** What this task involves **
Go over the data and work out how many lines include the word "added". Give that number only.

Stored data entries
┌────────

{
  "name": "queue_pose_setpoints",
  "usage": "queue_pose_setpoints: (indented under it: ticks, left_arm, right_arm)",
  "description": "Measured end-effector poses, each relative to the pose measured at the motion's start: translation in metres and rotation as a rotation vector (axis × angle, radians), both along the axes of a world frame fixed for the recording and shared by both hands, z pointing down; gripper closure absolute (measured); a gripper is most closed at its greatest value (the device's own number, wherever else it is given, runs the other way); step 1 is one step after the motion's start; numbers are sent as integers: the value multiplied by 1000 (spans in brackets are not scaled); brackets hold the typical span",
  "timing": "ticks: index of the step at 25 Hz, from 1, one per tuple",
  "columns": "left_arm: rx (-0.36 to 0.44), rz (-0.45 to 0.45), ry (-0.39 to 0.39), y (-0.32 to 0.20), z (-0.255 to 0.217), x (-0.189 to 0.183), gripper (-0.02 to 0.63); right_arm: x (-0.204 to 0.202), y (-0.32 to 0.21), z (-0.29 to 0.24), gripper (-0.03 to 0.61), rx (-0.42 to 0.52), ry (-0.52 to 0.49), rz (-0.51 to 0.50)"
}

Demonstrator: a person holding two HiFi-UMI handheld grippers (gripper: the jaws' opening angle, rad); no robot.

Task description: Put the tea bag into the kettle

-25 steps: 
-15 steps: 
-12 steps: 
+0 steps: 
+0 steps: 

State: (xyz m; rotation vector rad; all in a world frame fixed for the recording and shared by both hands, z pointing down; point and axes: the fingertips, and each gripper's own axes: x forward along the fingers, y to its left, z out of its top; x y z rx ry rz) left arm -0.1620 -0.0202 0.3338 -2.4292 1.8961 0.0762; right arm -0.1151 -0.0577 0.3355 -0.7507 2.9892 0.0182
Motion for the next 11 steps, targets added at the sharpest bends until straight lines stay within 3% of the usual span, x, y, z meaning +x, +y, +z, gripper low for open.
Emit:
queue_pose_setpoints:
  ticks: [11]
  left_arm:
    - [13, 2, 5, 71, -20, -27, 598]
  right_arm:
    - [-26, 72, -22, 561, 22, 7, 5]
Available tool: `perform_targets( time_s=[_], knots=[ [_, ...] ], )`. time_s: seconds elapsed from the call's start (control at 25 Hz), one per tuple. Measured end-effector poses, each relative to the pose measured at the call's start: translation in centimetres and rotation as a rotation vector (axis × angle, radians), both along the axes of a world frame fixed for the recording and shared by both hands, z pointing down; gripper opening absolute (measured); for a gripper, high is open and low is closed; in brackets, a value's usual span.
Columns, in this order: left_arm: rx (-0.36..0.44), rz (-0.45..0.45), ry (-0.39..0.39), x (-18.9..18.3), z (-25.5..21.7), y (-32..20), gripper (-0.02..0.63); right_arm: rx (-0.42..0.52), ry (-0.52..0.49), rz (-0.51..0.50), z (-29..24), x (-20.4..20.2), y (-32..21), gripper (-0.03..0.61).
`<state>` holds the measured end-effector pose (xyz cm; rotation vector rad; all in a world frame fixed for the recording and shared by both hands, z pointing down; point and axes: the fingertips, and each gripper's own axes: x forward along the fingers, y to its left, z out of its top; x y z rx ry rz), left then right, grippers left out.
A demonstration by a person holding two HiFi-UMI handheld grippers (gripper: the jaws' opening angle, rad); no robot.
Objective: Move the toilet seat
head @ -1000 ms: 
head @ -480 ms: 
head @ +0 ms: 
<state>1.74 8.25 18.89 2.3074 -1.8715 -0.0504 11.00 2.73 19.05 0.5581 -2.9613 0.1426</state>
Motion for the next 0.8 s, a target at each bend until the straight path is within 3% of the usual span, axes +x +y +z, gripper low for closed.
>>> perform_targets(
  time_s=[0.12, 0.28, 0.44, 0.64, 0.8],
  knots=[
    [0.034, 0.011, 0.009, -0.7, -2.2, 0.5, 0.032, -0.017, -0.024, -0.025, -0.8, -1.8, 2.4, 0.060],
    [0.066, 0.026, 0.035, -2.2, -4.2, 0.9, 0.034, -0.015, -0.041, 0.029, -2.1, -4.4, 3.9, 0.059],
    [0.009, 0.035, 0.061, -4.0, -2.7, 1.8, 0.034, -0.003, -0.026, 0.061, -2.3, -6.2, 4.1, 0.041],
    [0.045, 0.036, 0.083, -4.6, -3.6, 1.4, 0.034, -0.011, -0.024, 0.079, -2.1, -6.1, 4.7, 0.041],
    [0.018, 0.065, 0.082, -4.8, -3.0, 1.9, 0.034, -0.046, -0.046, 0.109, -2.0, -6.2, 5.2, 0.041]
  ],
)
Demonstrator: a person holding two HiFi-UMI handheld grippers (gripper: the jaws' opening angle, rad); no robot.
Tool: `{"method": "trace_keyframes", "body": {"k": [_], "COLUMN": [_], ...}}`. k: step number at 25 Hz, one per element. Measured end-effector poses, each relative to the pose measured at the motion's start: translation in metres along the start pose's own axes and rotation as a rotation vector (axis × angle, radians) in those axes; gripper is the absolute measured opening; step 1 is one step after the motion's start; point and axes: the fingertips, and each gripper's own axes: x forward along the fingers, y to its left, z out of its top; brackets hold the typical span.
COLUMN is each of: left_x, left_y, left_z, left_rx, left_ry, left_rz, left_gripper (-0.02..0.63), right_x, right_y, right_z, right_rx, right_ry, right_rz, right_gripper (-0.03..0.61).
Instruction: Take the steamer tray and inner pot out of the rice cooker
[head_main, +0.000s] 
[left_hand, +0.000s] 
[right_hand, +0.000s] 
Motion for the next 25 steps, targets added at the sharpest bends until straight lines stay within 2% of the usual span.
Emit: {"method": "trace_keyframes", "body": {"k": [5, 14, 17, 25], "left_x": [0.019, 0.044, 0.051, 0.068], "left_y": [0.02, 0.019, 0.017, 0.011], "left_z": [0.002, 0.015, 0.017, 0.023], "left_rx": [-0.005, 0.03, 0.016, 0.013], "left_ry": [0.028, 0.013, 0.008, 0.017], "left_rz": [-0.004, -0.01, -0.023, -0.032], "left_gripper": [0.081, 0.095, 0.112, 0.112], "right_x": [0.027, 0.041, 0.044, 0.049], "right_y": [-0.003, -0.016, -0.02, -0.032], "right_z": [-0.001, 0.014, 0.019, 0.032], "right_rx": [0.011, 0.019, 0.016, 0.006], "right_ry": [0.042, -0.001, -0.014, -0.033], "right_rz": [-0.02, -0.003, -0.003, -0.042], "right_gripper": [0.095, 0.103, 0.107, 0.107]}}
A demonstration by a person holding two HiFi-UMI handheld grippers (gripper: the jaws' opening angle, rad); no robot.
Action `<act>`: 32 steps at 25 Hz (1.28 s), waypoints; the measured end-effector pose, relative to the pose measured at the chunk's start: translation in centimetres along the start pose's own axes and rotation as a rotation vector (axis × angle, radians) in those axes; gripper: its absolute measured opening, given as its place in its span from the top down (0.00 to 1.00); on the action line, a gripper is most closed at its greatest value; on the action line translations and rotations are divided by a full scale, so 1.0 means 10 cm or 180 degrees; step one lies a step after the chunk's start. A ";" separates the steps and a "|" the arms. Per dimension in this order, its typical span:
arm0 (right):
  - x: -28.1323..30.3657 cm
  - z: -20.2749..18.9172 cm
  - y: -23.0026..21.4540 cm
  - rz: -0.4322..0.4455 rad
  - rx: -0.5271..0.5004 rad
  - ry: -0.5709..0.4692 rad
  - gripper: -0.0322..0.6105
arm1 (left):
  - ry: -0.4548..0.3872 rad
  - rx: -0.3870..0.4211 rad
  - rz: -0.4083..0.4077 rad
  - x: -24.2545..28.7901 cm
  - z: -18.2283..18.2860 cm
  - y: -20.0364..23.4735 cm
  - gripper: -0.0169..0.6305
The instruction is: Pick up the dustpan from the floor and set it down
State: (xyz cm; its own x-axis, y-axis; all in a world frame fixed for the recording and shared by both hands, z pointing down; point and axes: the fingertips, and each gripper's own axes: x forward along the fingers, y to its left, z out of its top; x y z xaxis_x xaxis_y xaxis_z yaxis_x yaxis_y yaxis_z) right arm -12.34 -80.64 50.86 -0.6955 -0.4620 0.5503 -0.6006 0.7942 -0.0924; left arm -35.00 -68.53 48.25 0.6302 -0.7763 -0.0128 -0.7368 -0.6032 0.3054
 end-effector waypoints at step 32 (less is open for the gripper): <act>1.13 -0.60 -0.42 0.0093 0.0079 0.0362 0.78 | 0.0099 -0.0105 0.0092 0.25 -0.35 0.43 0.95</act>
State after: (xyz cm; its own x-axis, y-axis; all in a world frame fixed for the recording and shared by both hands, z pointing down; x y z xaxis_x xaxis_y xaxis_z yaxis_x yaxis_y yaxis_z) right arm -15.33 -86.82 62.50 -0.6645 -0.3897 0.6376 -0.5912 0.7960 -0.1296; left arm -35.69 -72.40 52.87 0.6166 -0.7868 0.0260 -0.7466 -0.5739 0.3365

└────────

** Finished task **
2